Тот тулуп, который меня чуть не завалил… Его на кузов «Аризоны» можно было вместо тента натянуть – хватило бы с лихвой и еще бы полами землю подметало. А та круглая штуковина, которую я за спальный мешок принял – это, оказывается, рукав такой был.

– Интересно, – спрашиваю, – кто ж это у вас в таких тулупчиках щеголяет? Великаны?

– Великаны тут ни при чем, – заявляет рыжая. – Эту одежду надевают рыцари поверх доспехов.

Ну-ну.

Ладно, думаю, чего там поверх кого – это мы как-нибудь потом разберемся. Главное – одежа есть, и накрыться, в случае нужды, будет чем. А то время уходит, а оно нынче дорого. На войне время всегда дорого, и цена у него всегда одна.

– Хорошо, – говорю. – С тулупами разобрались. Патроны взяла?

– Так точно.

– Еще лучше. Давай, загружаем все это в кузов и поедем. С божьей, как говорится, помощью. А святой отец пусть нам пух без перьев пожелает.

Я, вообще-то, во все эти приметы не очень-то верю, да и по должности не положено, но, с другой стороны, после того, как в немецкий тыл десяток раз на брюхе сползаешь, и не таким суеверным заделаешься. И гимнастерочку заветную, счастливую, по десять раз штопать-перестирывать будешь, и фляжку недопитую оставлять – чтобы было к чему вернуться, – и креститься в уголке втихомолку. А у одного парня у нас совсем заковыристая примета была – он перед каждым выходом фигурку какую-нибудь из дерева выстругивал: то самолетик, то танк, то кораблик. Чушь, конечно, полная, но вот только не вернулся он как раз в ту ходку, когда палатку нашу вместе с очередной фигуркой прямым попаданием накрыло.

– Желать, – говорит поп, – вам я могу только то, что вы сами пожелаете себе. А божья помощь… Будем надеяться, что Светлые боги отзовутся на мои молитвы и не оставят вас – ведь то, что вы собираетесь совершить, должно быть угодно им.

Ах да, соображаю, они же тут язычники, вместо одного Верховного Главнокомандующего – целый… как же это слово-то, на «дивизион» похоже… во – пантеон. С другой стороны, чем черт не шутит – если тут и в самом деле чего-то наподобие существует и на поповские молитвы отзовется, то я лично возражать против этого никоим образом не стану, а с атеизмом своим буду разбираться как-нибудь в сторонке, без свидетелей, как говорил старший лейтенант Светлов: «с тету-на-тет».

– Абгемахт, – соглашаюсь. – Можете передать вашим богам – если задание выполним и живые вернемся, всенепременно к ним в храм загляну и пару-тройку свечей поставлю.

– Надеюсь, – серьезно так заявляет Иллирий, – что тебе суждено будет выполнить этот обет, – и начинает посох подымать.

Я аж моргнул.

Договорились.

– Не понял, – говорю. – Что, прямо здесь проход и откроете?

Кара меня вместо ответа в бок локтем пихнула.

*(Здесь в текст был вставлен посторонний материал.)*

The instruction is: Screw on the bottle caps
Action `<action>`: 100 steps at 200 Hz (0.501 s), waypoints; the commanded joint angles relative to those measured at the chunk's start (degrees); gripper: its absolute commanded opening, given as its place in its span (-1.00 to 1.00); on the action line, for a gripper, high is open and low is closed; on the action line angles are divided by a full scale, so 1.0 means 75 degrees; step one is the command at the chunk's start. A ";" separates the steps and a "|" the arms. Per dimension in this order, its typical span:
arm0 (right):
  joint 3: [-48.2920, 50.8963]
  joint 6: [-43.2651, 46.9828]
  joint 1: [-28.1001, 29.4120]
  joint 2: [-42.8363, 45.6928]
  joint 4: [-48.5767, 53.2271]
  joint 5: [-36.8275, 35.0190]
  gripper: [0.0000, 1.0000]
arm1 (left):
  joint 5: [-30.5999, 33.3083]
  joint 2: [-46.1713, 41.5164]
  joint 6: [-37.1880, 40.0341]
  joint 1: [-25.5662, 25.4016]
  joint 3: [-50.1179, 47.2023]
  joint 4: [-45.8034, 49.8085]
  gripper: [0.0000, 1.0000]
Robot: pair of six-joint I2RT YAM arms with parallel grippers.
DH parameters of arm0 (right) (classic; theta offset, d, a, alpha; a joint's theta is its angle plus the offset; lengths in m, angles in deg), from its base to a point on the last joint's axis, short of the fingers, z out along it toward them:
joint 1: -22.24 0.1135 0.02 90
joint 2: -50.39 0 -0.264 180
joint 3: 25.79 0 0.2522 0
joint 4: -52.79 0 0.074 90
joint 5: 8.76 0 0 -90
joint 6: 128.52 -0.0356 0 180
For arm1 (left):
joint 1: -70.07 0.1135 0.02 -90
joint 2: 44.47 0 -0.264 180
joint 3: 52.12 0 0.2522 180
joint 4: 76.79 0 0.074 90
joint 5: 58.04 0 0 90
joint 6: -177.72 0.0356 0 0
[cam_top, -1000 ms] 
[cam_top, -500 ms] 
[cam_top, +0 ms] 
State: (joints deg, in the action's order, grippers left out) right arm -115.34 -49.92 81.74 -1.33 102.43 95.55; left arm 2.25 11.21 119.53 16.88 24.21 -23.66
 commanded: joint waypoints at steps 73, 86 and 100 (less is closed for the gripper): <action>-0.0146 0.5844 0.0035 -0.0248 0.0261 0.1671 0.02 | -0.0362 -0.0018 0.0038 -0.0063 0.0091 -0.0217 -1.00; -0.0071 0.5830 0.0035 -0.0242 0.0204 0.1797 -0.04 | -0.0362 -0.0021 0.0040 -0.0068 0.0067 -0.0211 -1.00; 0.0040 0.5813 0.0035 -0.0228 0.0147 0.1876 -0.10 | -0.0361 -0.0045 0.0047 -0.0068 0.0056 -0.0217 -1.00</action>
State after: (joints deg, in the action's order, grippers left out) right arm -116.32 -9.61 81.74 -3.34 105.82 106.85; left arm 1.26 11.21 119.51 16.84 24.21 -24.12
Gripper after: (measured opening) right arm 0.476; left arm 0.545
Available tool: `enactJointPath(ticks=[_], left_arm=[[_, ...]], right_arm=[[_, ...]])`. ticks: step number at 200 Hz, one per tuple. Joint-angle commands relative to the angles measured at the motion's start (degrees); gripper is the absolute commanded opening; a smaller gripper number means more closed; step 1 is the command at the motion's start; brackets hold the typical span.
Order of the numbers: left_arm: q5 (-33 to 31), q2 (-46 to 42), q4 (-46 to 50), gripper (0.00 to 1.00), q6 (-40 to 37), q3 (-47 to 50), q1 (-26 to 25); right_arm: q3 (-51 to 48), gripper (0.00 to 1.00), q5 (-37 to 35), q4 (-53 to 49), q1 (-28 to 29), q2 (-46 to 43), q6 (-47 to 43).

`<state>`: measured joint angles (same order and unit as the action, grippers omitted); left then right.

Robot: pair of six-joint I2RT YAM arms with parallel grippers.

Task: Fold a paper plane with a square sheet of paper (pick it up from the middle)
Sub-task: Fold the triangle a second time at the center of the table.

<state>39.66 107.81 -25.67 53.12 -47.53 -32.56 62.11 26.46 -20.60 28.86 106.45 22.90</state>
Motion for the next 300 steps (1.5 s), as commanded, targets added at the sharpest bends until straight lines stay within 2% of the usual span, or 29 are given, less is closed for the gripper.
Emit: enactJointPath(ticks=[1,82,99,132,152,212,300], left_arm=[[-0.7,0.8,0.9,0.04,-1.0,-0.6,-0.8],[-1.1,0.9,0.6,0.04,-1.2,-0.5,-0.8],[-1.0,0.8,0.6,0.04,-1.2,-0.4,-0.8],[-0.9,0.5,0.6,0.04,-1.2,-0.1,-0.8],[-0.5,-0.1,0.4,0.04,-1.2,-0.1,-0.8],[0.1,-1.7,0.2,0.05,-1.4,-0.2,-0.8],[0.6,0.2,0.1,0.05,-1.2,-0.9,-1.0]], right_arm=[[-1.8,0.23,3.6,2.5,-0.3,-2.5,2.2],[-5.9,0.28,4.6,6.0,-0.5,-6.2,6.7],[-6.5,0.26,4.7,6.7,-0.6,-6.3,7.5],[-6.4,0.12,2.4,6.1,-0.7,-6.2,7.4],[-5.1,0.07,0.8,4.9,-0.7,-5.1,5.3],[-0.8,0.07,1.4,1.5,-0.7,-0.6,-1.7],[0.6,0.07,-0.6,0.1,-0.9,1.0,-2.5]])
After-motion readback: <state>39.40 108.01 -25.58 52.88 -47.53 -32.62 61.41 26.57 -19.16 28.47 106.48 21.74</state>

– Не мешай, – шипит. – Ему нужно сосредоточиться.

Гляжу – поп посох наперевес перехватил и начертил им в воздухе чего-то вроде прописной буквы «зю» с кривым хвостиком. При этом еще треск раздался, будто материю разорвали, и – дзынн – как фарфоровые тарелки друг о дружку. И – все.

Я моргнул, глаза протер – ровным счетом ничего не изменилось. Только Иллирий, когда посох свой опустил, пот со лба утер и вздохнул так, будто не деревяшкой в воздухе махал, а мешки с углем полчаса разгружал.